Dalam perkembangan berikutnya, pemisahan wilayah kekuasaan Melayu-Johor dan Melayu-Riau-Lingga tersebut secara perlahan memengaruhi pula pola kekerabatan warga antarbangsa serumpun ini. Lebih-lebih setelah kawasan Tanah Semenanjung dan Kepulauan Nusantara menjadi bagian dari sebuah negara yang berdiri sendiri.

Pemahaman Melayu sebagai entitas kebangsaan pun berubah: dari ”kita” menjadi ”kami”. Bahkan sebagai entitas budaya pun kemelayuan itu ikut bergeser. Apalagi, sebagaimana sinyalemen Ketua Masyarakat Sejarawan Indonesia (MSI) Mukhlis PaEni, pertautan budaya yang menyangkut hati nurani itu dikalahkan oleh kepentingan ekonomi antarnegara.

Wilayah semenanjung yang dulu adalah tempat orang-orang dari Bukit Siguntang (baca: Palembang), Minang, Bugis, Jawa, dan Aceh (sekadar menyebut beberapa nama suku bangsa) beranak-pinak sejak akhir abad ke-14, kini hanya tercatat dalam buku-buku klasik macam kitab Sejarah Melayu (1563) dalam berbagai versinya dan Tuhfat al-Nafis (1865). Rasa kebangsaan, nasionalisme, pada warga di masing-masing negara ikut menyurukkan semangat keserumpunan yang memang sudah berangsur meredup.

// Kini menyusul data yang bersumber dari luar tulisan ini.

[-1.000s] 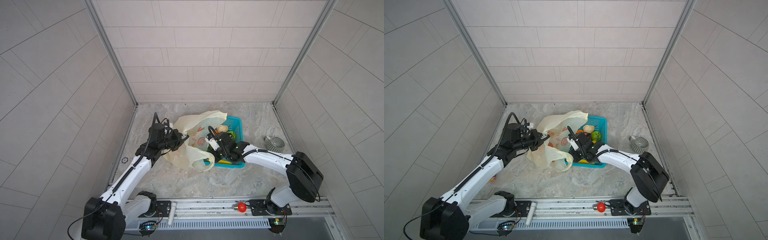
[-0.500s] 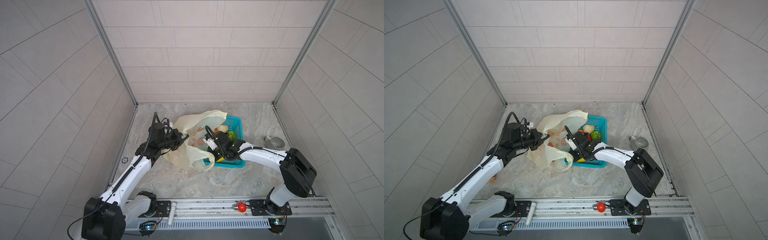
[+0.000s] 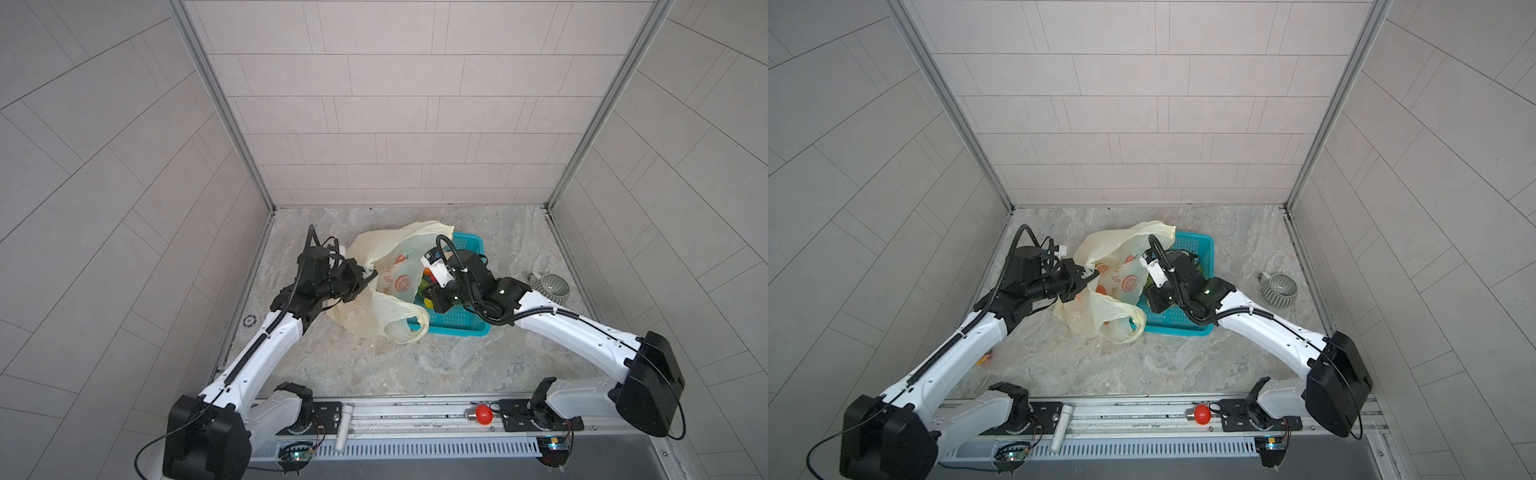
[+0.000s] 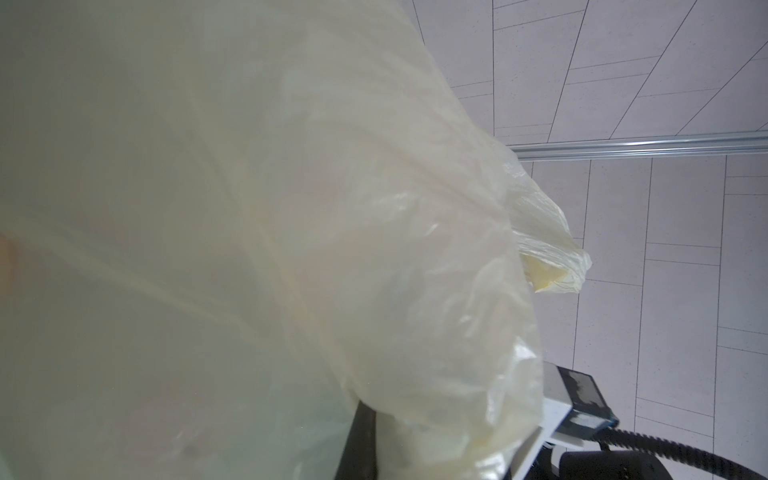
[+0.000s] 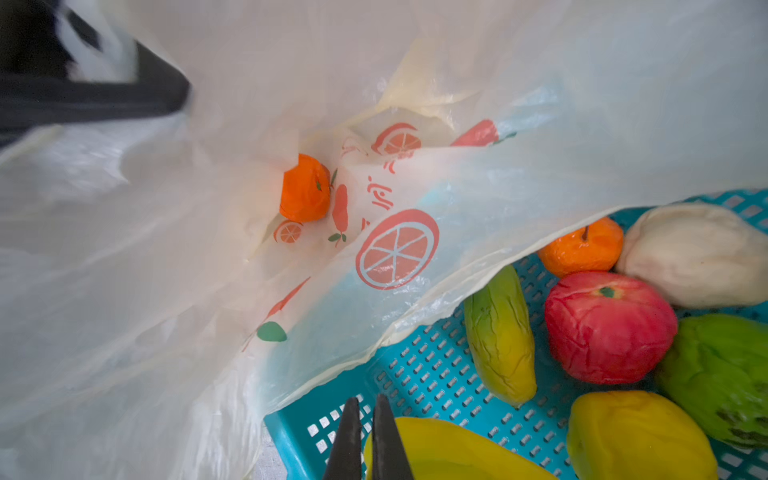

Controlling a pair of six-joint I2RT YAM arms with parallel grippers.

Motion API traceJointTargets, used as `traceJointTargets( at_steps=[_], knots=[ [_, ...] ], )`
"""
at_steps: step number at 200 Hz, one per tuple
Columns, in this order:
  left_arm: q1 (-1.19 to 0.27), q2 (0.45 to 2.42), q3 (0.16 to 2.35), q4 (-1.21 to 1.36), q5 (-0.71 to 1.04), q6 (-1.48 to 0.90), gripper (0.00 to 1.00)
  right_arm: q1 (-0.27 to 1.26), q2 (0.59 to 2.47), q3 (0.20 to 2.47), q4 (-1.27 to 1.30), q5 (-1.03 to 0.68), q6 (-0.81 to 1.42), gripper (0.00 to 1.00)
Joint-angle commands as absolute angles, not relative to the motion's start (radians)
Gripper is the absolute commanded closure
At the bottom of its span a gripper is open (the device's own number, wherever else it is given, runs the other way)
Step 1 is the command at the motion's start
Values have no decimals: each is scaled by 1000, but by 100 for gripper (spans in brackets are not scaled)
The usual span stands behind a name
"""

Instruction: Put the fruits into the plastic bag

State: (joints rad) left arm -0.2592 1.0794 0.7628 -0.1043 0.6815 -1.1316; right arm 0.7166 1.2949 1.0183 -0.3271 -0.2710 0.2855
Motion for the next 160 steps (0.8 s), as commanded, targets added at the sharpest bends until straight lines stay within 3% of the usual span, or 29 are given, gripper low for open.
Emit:
traceJointTargets(
  at_steps=[1,160],
  knots=[
    [-254,1080,786,-102,679,-1112,100,710,1262,1069,-334,-309,295,100],
    [-255,1055,781,-108,697,-1111,100,750,1780,1485,-30,-638,459,100]
  ],
)
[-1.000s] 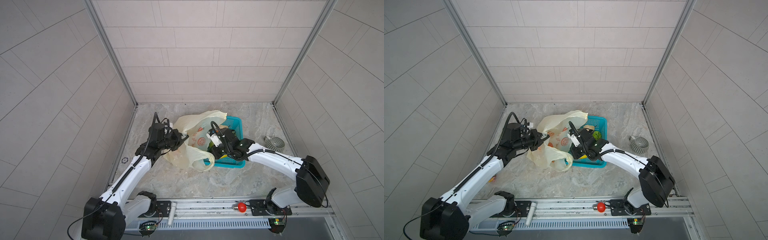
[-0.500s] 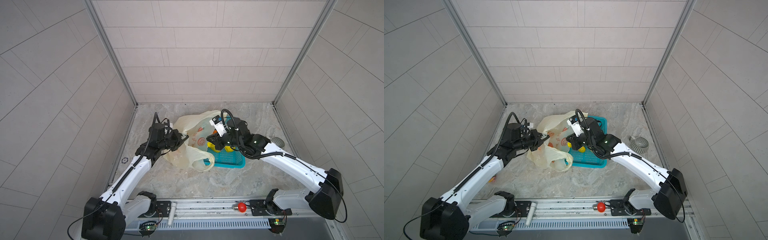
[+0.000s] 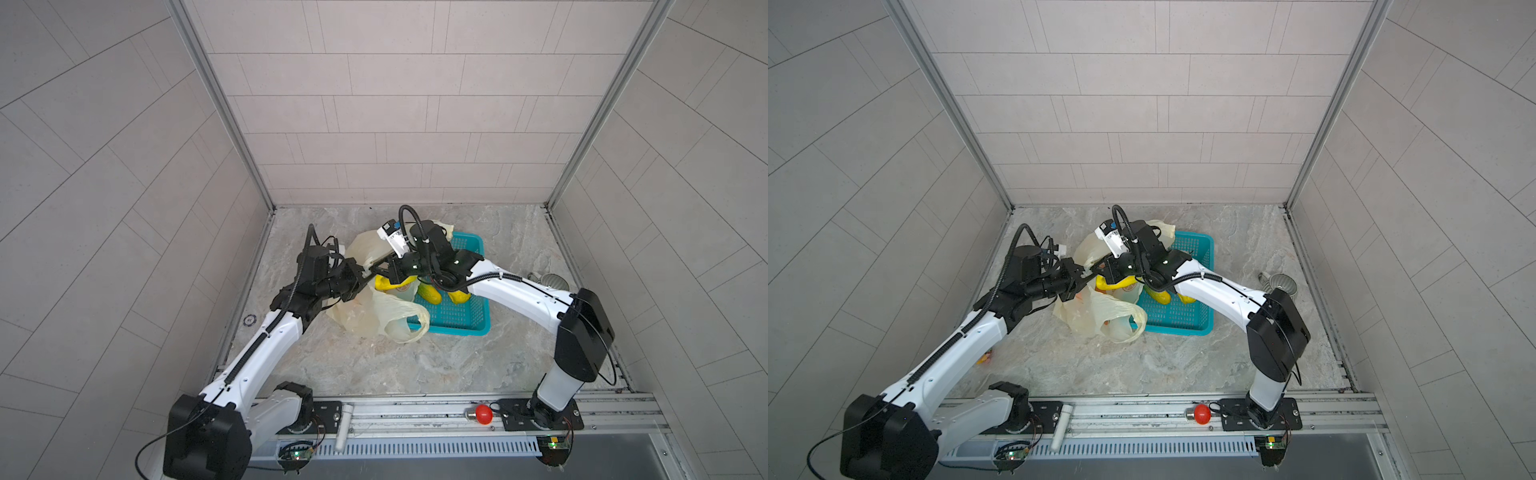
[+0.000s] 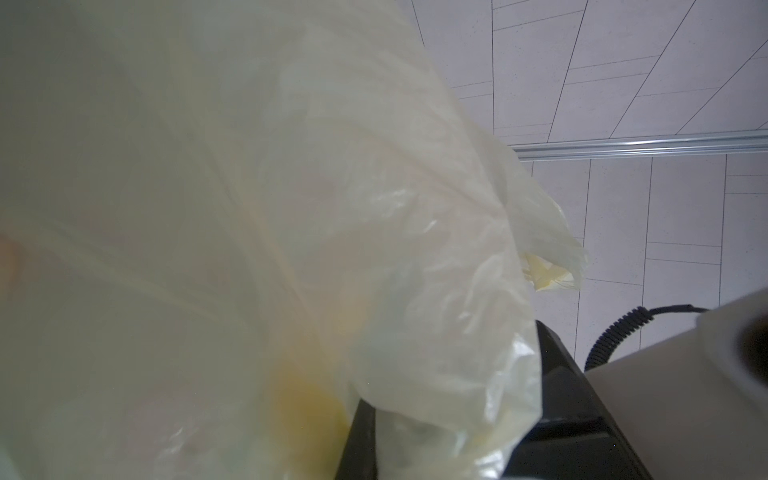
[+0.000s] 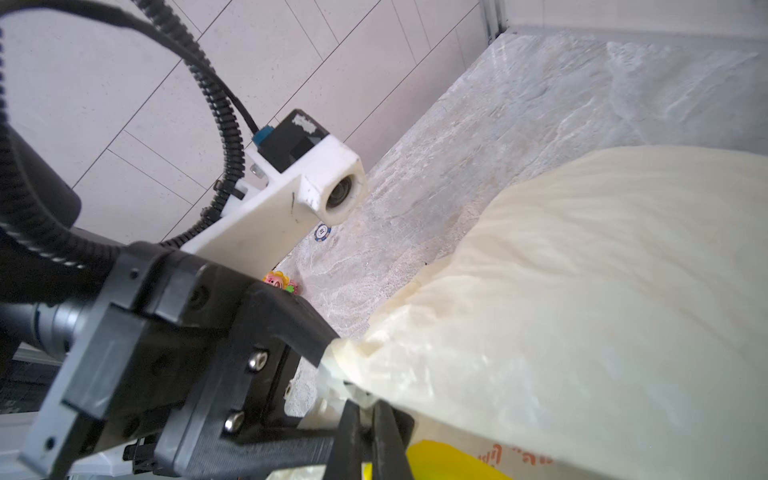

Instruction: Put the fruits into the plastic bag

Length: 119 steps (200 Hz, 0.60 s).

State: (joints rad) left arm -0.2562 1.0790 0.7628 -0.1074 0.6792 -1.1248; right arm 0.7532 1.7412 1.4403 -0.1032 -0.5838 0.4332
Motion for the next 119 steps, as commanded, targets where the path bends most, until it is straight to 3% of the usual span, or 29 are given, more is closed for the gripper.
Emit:
traceJointTargets(
  at_steps=[1,41,72,97,119],
  knots=[
    [-255,1055,781,-109,697,-1111,100,749,1781,1485,-28,-638,462,100],
    [-255,1052,779,-107,698,-1112,100,741,1809,1432,60,-634,529,100],
    [-255,1055,779,-107,699,-1112,100,733,1798,1412,60,-577,539,56],
    [-255,1053,779,-108,701,-1112,100,725,1764,1390,56,-538,530,45],
    [-255,1052,780,-108,701,-1114,100,717,1727,1376,23,-525,497,43]
  ],
)
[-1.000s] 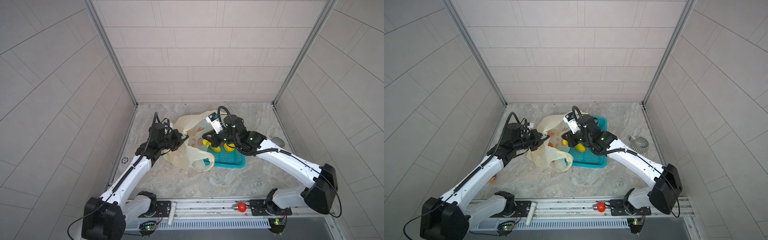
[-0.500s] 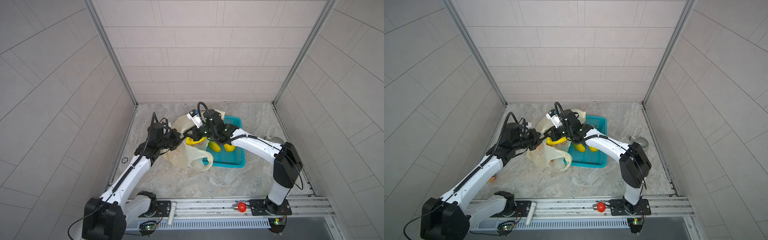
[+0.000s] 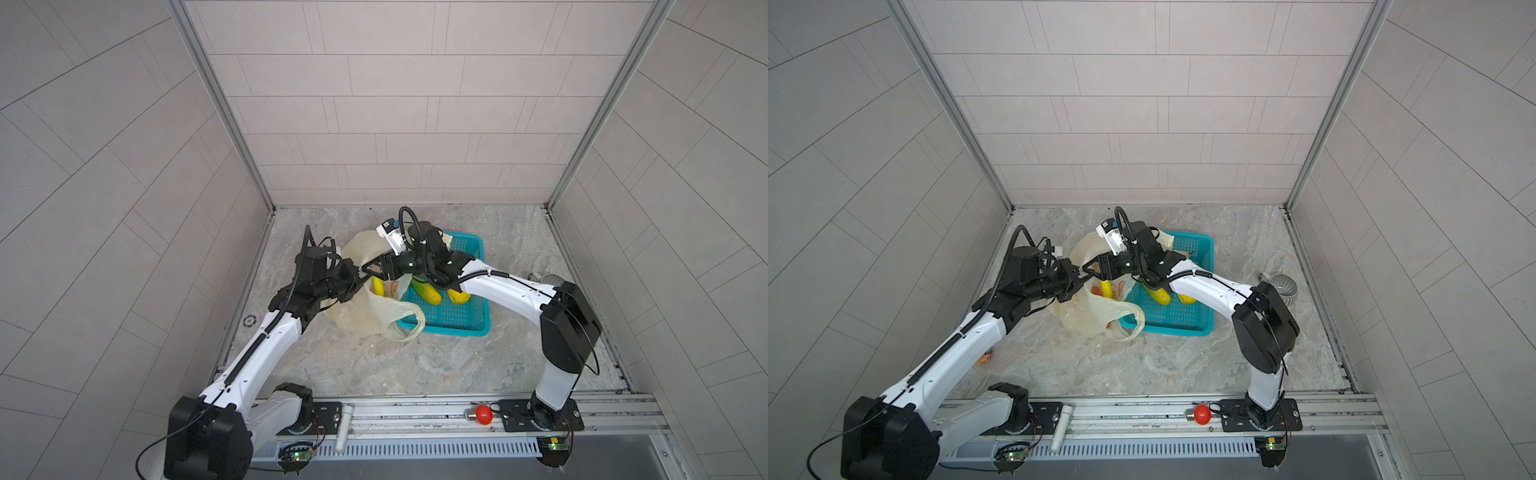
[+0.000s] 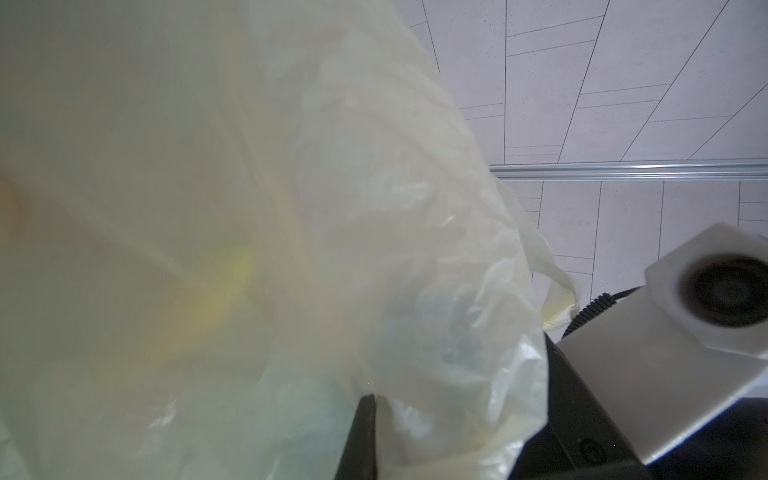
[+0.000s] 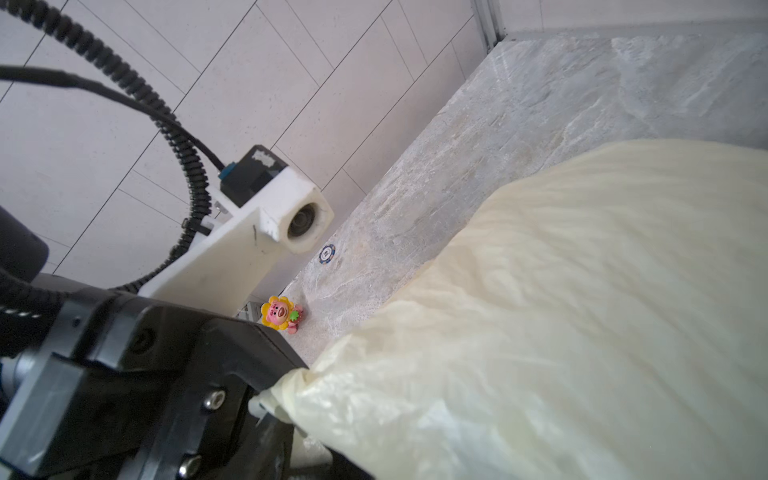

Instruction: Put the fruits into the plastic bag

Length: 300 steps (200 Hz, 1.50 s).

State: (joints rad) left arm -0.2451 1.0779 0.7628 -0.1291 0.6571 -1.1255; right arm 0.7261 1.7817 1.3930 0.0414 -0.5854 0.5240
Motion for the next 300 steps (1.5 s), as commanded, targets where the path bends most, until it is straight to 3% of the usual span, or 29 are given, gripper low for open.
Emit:
traceJointTargets(
  at_steps=[1,98,139,181,236,300],
  knots=[
    [-255,1052,780,-109,701,-1114,100,716,1726,1376,22,-525,496,43],
    [-256,1064,790,-106,701,-1111,100,651,1406,1171,-245,-600,318,46],
    [-257,1069,777,-104,676,-1115,100,601,1240,1013,-296,-510,332,46],
    [-256,1071,762,-89,657,-1128,100,584,1121,851,-309,-255,396,46],
    [-256,1081,763,-76,659,-1129,100,584,1269,816,-281,-209,401,44],
    [-256,1086,760,-72,663,-1128,100,597,1590,1075,-403,-190,346,42]
  ],
)
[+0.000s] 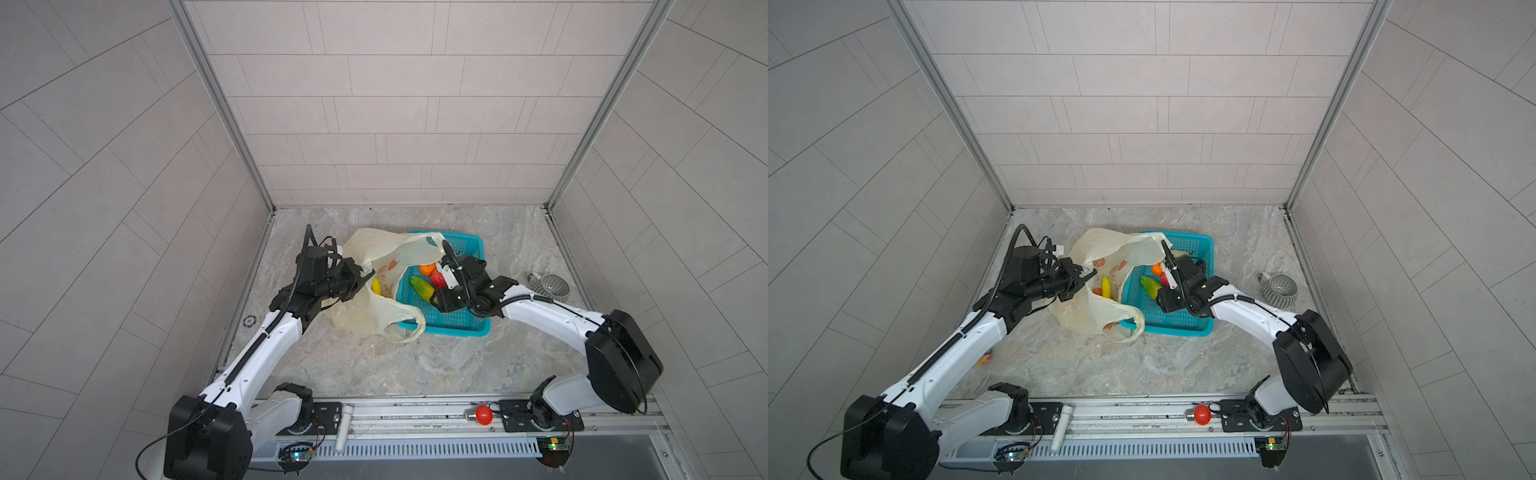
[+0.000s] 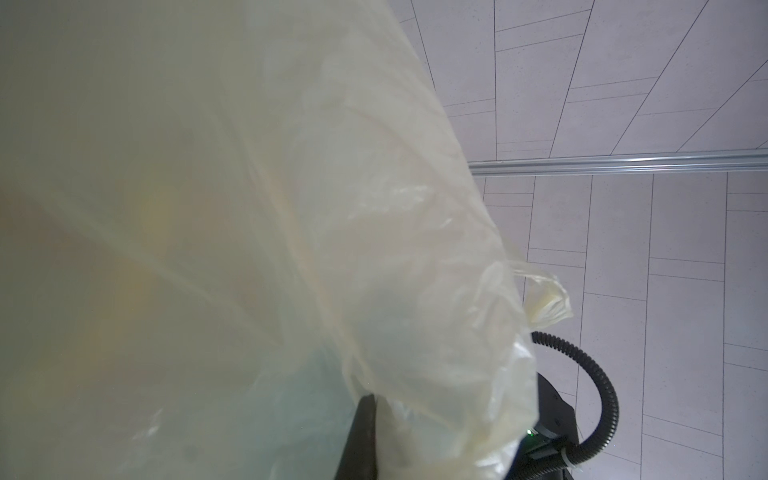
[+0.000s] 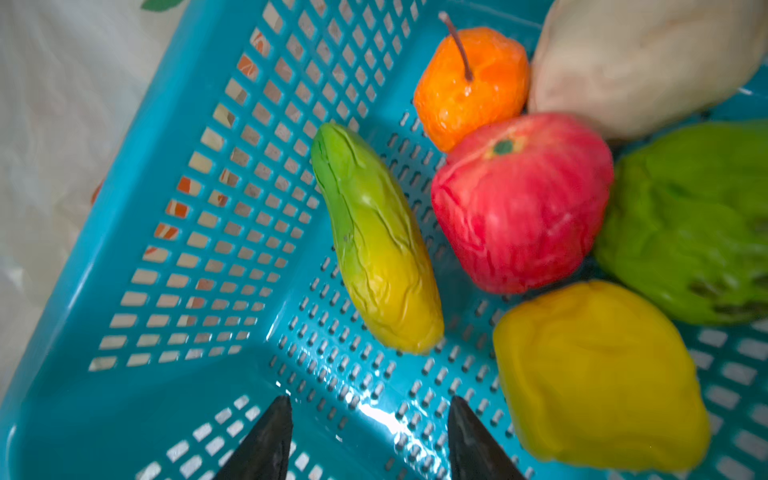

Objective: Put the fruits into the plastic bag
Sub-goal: 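Lower the right gripper onto the yellow-green elongated fruit and grasp it, then carry the elongated fruit into the bag mouth and open the right gripper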

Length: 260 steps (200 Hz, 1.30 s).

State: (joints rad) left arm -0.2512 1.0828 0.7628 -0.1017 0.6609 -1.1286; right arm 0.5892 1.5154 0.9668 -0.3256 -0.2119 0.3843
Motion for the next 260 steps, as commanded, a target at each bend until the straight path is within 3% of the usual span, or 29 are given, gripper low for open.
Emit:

Dilihat dari perspektif sejarah, tak berlebihan apabila sejarawan-budayawan Taufik Abdullah sampai berucap: ”Terkutuklah Inggris dan Belanda karena mengadakan perjanjian 1824, yang telah membagi-bagi sebuah wilayah kesejarahan.”

Menggagas keserumpunan

”Bagi kami, Selat Melaka, Laut Jawa, dan Selat Sunda adalah ruang bermain. Di sana, ’budak-budak’ Melayu tidak merasa sebagai orang asing, tapi seperti di negerinya sendiri,” kata Datuk Zainal Abidin Borhan, profesor madya dari Akademi Pengkajian Melayu, Universitas Malaya.

Dalam konteks semacam itu pula, di depan peserta dialog budaya Indonesia-Malaysia di Jakarta, beberapa waktu lalu, Datuk Zainal Abidin Borhan sempat mengungkapkan kegusarannya tatkala ada yang menuding mereka sebagai ”pencuri” naskah-naskah Melayu klasik yang ada di wilayah Nusantara. Dia juga mengaku heran mengapa niat baiknya menghimpun naskah-naskah karya Tenas Effendy, tokoh Melayu-Riau, dituding sebagai sebuah kelancangan.

Akan tetapi, masalahnya memang tidaklah sesederhana wacana untuk menggagas terbentuknya ”negara-bangsa” serumpun, dengan Melayu sebagai basisnya. Di tengah situasi yang berubah, perspektif sejarah tak selalu berjalan seiring dengan kenyataan yang terpapar hari ini. Ketika mereka yang ada di semenanjung melihat naskah- naskah Melayu klasik sebagai warisan bersama, misalnya, sebagian (untuk tidak menyebut mayoritas) mereka yang tinggal di Kepulauan Nusantara boleh jadi berpandangan sebaliknya.

Apalagi, sebagaimana diakui oleh tokoh Melayu seperti Tan Sri Dato’ Ismail Hussein, semangat nasionalisme yang kental di masing-masing negara menjadi tantangan tersendiri dalam upaya membangun semangat keserumpunan. ”Negara-negara jiran dilihat sebagai saingan,” katanya.

Jika sudah demikian, gagasan untuk kembali ke ”akar umbi” sebagai bangsa serumpun menjadi kian pelik. Meski Melayu sebagai basis keserumpunan dalam pemahaman orang-orang dari Tanah Semenanjung juga termasuk Jawa dan lain sebagainya, ikatan emosi di rantau Nusantara ini sendiri belum menemukan bentuknya. Persoalan ”kita” dan ”kami” masih menganga. Situasi internal semacam ini—atau internal discrepancies, meminjam istilah Taufik Abdullah—tak selamanya bisa dipahami oleh tetangga di Tanah Semenanjung.

Masalahnya memang berpulang pada niat baik semua pihak. Ucapan Datuk Zainal Kling dari Universitas Malaya ini patut direnungkan. Katanya, ”Gagasan itu memiliki obligasi moral dan sosial untuk saling membantu, meringankan beban, dan saling bekerja sama.